Banks would only be able to record income from securitisation over time as payments are received. Brokers' fees and commissions would also be disbursed over time rather than up front, and would be reduced if an asset performed badly due to bad underwriting. [Now, that is what I consider Draconian! Do you acually mean to tell me that you now cannot book a profit until you actually make some money! The F#%$ing nerve of these people!]
The US authorities also plan to stop credit rating agencies from assigning the same types of ratings to structured credit products that are assigned to corporate and sovereign bonds, meaning there would be no more AAA-rated subprime securities. [Why! I have a better idea. Why don't we just make them stand behind their ratings? If they can be found to have materially misrepresented or ommitted a fact or somehow have been negligent they should bear the legal liabilities and consequences of such. The agencies should be allowed to pack in the cost of liability coverage into the ratings fee itself, thus the agencies can rate said securities any way they want. If they play games it is their asses on the line, and not the sheepish, ignorant investor. Somehow, I feel ratings quality will increase substantially, and increase literally overnight!]
Contracts would be standardised to ease comparability and trades included in an electronic database currently used for corporate bonds. [Why wasn't this the case from the beginning?]

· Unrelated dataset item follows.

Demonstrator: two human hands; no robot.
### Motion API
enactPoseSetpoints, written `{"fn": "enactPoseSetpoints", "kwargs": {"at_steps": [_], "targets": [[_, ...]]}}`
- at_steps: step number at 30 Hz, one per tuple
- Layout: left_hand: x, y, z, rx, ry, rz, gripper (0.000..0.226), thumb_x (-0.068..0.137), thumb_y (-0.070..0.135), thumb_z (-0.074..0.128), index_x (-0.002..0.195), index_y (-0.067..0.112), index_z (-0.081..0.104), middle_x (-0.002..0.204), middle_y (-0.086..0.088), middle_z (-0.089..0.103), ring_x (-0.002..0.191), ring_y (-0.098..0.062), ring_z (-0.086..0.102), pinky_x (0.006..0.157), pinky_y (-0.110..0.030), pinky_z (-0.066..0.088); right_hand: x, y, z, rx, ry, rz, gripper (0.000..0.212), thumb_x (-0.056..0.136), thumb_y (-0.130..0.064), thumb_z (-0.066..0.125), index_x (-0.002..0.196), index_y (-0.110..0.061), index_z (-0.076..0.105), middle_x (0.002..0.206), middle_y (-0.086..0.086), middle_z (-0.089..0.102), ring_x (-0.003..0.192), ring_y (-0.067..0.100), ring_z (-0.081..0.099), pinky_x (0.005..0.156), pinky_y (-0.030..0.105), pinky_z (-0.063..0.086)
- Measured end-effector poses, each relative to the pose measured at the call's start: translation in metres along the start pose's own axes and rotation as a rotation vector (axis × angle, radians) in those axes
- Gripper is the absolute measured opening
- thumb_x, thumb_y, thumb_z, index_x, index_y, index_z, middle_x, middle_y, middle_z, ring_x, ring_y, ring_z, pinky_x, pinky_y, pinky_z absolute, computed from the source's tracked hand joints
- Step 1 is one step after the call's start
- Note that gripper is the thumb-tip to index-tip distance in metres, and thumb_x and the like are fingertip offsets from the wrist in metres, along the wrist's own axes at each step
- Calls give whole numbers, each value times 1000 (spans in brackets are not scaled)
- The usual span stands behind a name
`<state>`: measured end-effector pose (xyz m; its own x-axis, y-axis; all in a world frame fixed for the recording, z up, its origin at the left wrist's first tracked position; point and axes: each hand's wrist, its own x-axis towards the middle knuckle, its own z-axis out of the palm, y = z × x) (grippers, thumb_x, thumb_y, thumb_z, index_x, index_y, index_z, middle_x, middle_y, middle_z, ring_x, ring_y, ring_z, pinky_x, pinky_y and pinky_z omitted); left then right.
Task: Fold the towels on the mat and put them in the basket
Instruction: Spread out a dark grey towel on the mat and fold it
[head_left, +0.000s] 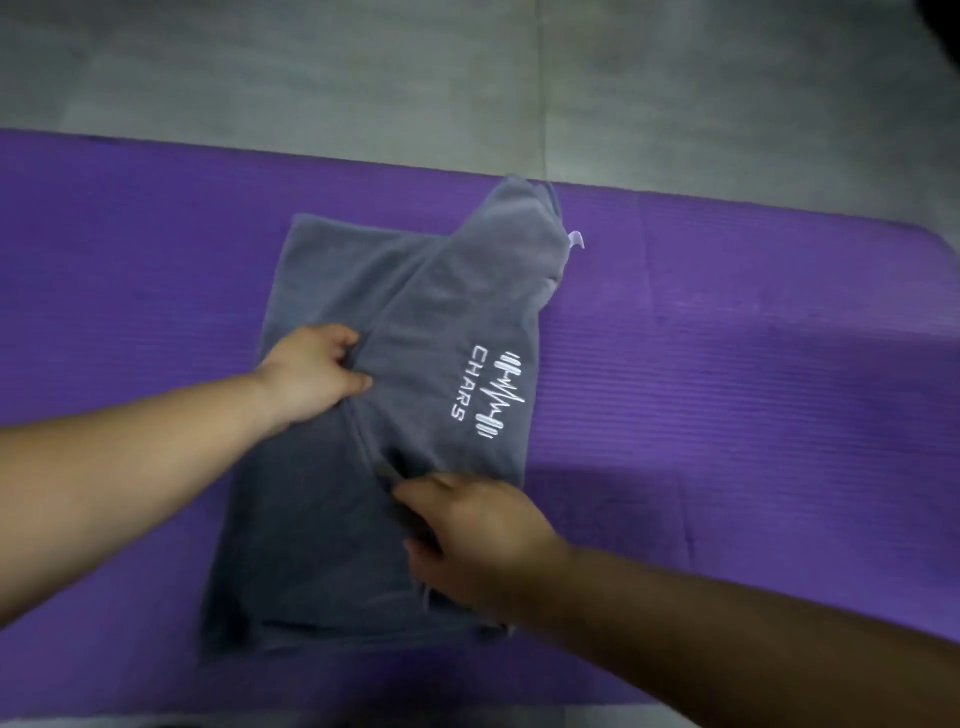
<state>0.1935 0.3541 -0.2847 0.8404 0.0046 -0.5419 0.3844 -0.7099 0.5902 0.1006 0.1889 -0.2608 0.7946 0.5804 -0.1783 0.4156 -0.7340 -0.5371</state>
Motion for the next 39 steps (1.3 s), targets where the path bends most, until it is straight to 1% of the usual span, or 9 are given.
{"fn": "enactPoseSetpoints", "kwargs": {"at_steps": [6,9,11,14,16,25,31,35,39], "targets": [[12,-93,-30,-106,-116,-201,22,81,3,64,67,15,52,79,-13,56,59,-16,51,48,-16,47,73,-61,68,-66,-480,-16,24,90,-14,47,111,-3,52,117,18,58,107,36,55,81,38,43],[26,-95,-27,-122,-37,-127,21,87,19,59,69,10,57,69,-12,57,63,-15,55,63,-28,47,81,-76,80,-97,-560,-5,25,90,-14,48,111,-1,50,116,18,58,105,36,54,71,34,32],[39,-82,-31,-214,58,-56,21,89,23,57,82,4,64,86,-17,63,82,-19,58,77,-32,45,83,-79,87,-122,-454,-24,24,83,-19,58,103,-6,57,103,12,64,93,29,60,64,29,31],[66,-59,-41,-364,149,27,11,88,19,57,79,12,58,85,-11,59,83,-21,56,78,-29,42,77,-82,107,-228,-192,85,39,31,-47,80,59,-25,63,57,-10,59,50,7,57,41,14,31],[87,-51,-42,-475,151,37,21,87,14,59,108,15,55,95,-3,53,95,-15,54,77,-19,42,72,-81,128,-239,-128,123,43,21,-49,78,54,-27,61,54,-13,56,47,4,55,38,11,34],[104,-58,-45,-338,318,385,52,82,-8,47,131,8,45,132,-7,47,116,-7,42,91,2,27,53,-92,156,-164,177,67,17,59,-31,38,74,-24,41,59,-12,57,49,5,54,35,17,32],[95,-86,-42,20,192,293,63,88,11,55,143,13,26,151,-13,16,140,-22,17,105,-8,10,51,-102,171,-208,12,47,19,51,-45,67,61,-29,64,62,-13,58,53,0,55,45,12,43],[63,-89,-26,244,204,299,69,88,29,55,146,23,18,155,-8,-7,143,-25,2,114,-29,4,29,-88,161,-181,31,-76,26,67,-33,42,75,-28,67,77,-11,62,72,8,54,62,20,43],[2,-139,6,432,300,629,56,85,33,49,136,14,36,144,-25,33,130,-37,31,109,-41,23,-14,-40,133,-329,142,-263,23,72,-30,45,86,-26,63,87,-5,68,86,15,46,77,27,35]]}}
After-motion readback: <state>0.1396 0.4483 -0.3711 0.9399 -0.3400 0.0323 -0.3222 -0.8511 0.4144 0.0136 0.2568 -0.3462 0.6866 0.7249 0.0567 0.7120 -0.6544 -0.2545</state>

Sponsors would be required to stand behind their securities by providing warranties as to the origination and the underwriting standards on the loans. [Why wasn't this the case from the beginning?]
Credit ratings agencies - most of which are paid by the issuers to rate securities - would have to strengthen their policies for handling conflicts of interest. [This is a game! Strengthen policies for handling conflicts of interest???!!! If there is a conflict, it is just that - a conflict and will eventually rear its head to the detriment of the wearker party. If one were to take my advice stated above, the conflict will be removed and we will not have to play the game of "policies for xyz". Once the agencies asses are on the line in terms of liability, they will remove conflicts of their own accord and will not have to be prompted by any governement body, nor wil they have to be watched by some overdog agency either!]
They would have to develop a new vocabulary to rate structured credit - a move intended to underscore the fact that a triple A rating on a corporate bond and on a mortgage-backed security mean very different things.